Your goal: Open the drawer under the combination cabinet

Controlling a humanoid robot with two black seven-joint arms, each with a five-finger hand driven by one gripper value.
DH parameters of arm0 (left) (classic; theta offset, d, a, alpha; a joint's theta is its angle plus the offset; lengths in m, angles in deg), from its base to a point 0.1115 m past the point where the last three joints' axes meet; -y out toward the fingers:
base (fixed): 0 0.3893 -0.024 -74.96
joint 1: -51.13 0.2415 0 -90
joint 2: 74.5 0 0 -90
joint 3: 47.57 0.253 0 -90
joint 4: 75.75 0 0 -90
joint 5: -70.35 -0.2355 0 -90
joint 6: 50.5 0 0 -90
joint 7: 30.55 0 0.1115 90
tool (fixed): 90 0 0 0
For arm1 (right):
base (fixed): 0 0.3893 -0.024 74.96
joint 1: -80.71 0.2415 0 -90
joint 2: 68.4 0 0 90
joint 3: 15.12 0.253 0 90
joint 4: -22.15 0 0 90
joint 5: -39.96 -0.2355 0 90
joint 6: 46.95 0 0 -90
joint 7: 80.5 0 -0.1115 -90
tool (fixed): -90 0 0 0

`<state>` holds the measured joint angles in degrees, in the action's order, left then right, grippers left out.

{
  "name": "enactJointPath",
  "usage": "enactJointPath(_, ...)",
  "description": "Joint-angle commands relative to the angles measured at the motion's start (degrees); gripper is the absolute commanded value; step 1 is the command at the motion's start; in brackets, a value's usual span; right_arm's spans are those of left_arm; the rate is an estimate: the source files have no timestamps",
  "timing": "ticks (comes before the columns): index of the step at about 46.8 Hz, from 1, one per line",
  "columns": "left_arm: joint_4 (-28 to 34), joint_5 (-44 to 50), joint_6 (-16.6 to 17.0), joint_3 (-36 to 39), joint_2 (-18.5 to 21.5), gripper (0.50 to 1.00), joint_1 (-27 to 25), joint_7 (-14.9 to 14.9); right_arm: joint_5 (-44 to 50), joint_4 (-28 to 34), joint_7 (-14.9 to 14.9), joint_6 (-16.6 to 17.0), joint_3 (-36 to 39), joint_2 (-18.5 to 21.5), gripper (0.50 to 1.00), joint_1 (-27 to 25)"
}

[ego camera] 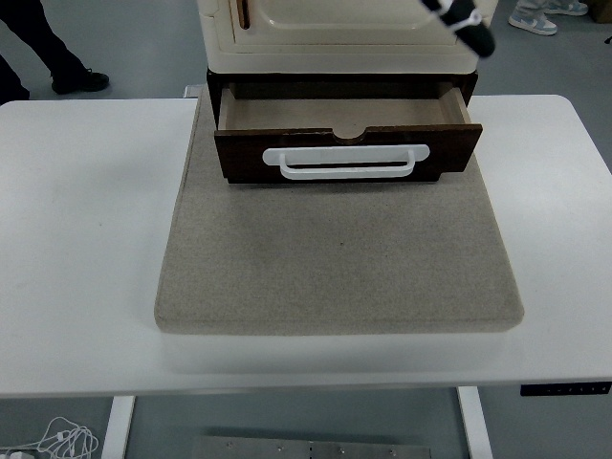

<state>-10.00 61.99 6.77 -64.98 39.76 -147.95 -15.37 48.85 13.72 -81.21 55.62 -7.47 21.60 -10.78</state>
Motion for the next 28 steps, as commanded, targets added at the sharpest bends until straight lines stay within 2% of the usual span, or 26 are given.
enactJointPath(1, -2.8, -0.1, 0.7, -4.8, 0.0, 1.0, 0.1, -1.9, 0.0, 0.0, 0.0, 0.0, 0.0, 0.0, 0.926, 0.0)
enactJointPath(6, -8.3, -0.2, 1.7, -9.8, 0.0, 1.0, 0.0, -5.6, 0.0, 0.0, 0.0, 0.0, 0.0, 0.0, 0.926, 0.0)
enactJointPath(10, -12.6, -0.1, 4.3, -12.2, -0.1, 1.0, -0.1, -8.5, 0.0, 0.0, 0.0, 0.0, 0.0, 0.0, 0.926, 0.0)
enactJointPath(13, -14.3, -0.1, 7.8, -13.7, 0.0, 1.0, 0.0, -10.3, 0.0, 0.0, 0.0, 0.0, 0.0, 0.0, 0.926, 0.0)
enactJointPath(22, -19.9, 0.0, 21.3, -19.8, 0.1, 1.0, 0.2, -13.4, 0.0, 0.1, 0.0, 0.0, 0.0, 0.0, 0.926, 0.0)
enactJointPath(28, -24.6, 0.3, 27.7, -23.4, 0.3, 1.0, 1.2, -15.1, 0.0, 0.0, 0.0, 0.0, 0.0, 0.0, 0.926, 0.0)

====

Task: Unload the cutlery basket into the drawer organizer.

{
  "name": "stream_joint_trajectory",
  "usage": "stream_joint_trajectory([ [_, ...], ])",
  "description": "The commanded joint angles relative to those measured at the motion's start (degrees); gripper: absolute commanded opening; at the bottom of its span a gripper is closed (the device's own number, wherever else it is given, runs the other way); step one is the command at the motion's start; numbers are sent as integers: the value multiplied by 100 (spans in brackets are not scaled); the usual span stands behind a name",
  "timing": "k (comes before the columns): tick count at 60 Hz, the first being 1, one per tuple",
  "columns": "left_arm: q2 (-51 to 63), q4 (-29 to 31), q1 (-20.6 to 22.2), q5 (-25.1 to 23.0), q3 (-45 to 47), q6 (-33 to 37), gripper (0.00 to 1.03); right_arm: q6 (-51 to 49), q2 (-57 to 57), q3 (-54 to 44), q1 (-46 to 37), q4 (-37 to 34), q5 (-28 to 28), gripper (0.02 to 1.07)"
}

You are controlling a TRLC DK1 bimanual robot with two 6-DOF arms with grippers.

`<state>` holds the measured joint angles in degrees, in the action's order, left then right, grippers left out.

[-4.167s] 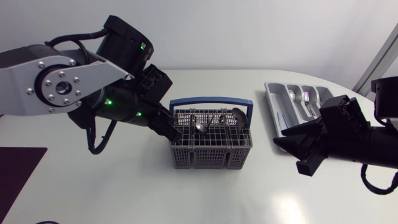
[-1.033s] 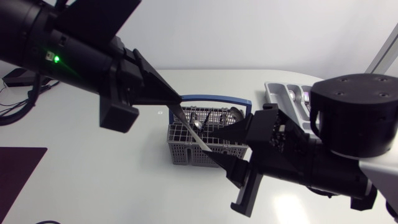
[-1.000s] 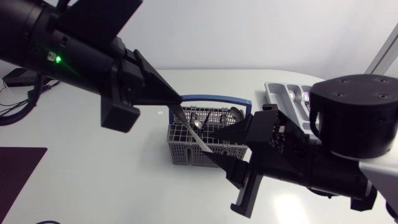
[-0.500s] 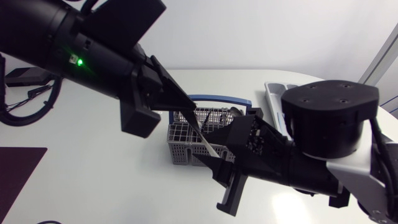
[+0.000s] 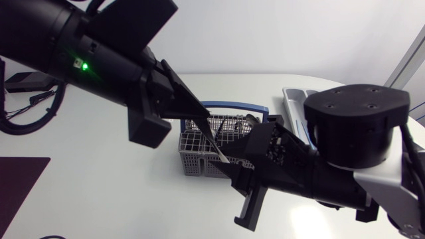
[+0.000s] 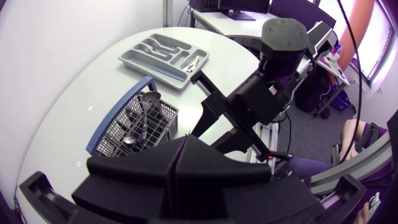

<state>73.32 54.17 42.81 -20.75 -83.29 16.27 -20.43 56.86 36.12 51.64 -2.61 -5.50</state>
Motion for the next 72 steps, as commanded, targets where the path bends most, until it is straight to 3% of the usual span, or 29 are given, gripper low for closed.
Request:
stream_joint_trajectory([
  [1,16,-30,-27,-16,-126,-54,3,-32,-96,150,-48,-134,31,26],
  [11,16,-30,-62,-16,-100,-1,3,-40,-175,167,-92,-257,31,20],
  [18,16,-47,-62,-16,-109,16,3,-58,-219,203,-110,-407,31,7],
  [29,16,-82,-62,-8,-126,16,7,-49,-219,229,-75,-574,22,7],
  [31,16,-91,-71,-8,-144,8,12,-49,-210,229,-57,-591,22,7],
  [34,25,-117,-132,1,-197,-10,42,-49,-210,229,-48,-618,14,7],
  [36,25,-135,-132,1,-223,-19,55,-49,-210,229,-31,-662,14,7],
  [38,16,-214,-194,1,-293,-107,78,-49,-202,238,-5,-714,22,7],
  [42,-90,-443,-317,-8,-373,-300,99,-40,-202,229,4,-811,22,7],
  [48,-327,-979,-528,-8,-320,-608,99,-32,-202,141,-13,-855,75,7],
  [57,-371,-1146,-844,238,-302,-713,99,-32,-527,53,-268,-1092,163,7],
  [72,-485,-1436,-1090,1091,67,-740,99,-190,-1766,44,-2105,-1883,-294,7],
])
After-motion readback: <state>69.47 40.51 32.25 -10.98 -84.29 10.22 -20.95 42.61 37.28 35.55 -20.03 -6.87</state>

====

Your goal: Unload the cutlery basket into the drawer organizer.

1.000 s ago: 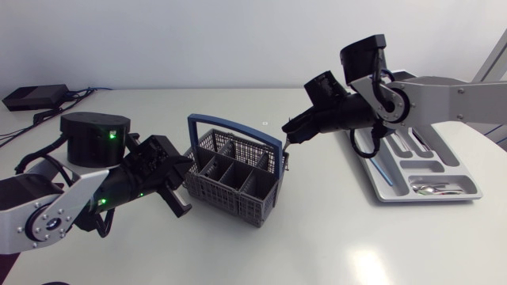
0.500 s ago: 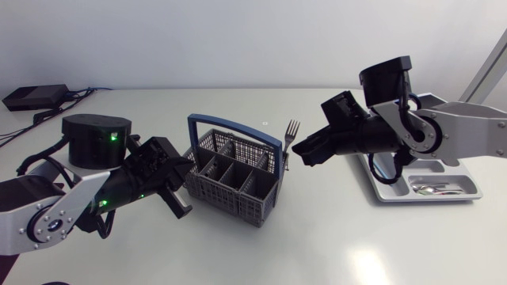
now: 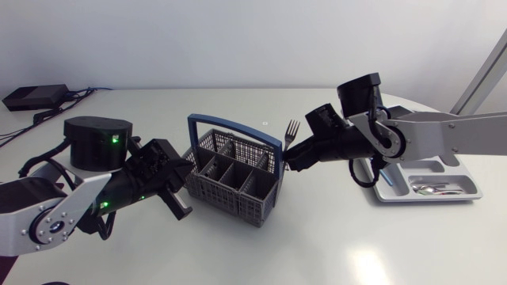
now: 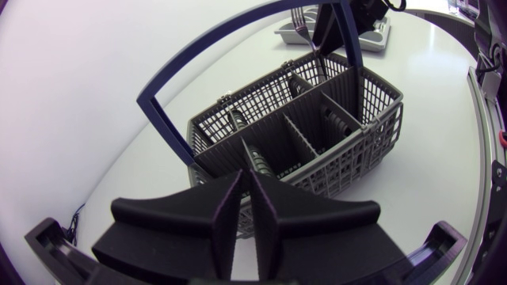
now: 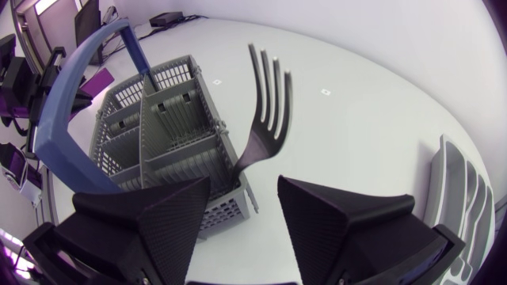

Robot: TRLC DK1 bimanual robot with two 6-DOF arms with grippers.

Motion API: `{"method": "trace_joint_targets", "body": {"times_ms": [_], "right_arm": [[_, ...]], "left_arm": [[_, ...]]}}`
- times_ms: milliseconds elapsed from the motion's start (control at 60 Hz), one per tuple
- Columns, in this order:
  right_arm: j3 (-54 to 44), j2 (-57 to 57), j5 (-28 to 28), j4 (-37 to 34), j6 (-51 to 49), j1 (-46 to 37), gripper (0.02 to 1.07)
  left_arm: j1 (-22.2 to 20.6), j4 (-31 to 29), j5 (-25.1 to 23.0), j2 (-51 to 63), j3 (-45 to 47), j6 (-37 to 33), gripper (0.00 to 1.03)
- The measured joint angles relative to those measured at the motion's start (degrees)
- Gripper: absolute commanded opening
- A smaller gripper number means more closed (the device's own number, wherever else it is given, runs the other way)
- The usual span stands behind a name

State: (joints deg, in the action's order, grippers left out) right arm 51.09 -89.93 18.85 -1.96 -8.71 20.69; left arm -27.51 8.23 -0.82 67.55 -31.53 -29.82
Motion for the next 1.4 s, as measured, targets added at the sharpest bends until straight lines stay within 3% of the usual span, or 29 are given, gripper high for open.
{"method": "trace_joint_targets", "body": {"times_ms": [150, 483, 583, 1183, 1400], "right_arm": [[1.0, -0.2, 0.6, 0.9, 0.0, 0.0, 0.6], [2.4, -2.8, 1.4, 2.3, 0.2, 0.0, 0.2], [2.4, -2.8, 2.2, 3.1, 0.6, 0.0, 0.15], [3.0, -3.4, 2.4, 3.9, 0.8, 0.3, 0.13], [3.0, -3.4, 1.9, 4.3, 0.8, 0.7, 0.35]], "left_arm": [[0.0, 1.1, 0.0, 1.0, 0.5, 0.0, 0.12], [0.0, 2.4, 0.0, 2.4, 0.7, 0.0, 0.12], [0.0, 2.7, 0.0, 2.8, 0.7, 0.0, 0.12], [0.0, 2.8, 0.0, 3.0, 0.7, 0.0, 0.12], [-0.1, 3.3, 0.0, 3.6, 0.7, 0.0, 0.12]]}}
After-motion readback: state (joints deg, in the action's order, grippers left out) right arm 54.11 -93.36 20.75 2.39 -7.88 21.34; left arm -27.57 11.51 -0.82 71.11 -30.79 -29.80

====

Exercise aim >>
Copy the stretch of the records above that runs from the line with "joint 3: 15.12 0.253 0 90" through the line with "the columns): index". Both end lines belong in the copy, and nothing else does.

Result below >>
joint 3: 15.12 0.253 0 90
joint 4: -22.15 0 0 90
joint 5: -39.96 -0.2355 0 90
joint 6: 46.95 0 0 -90
joint 7: 80.5 0 -0.1115 -90
tool (fixed): -90 0 0 0

`<state>` holds the measured joint angles in degrees, in the action's order, left then right, grippers left out.

{
  "name": "enactJointPath",
  "usage": "enactJointPath(_, ...)",
  "description": "Joint-angle commands relative to the angles measured at the motion's start (degrees); gripper is the absolute commanded value; step 1 is the command at the motion's start; in brackets, a value's usual span; right_arm's spans are those of left_arm; the rate is an estimate: the source files have no timestamps",
  "timing": "ticks (comes before the columns): index of the step at about 46.8 Hz, from 1, one per line",

There is nothing more to the exercise.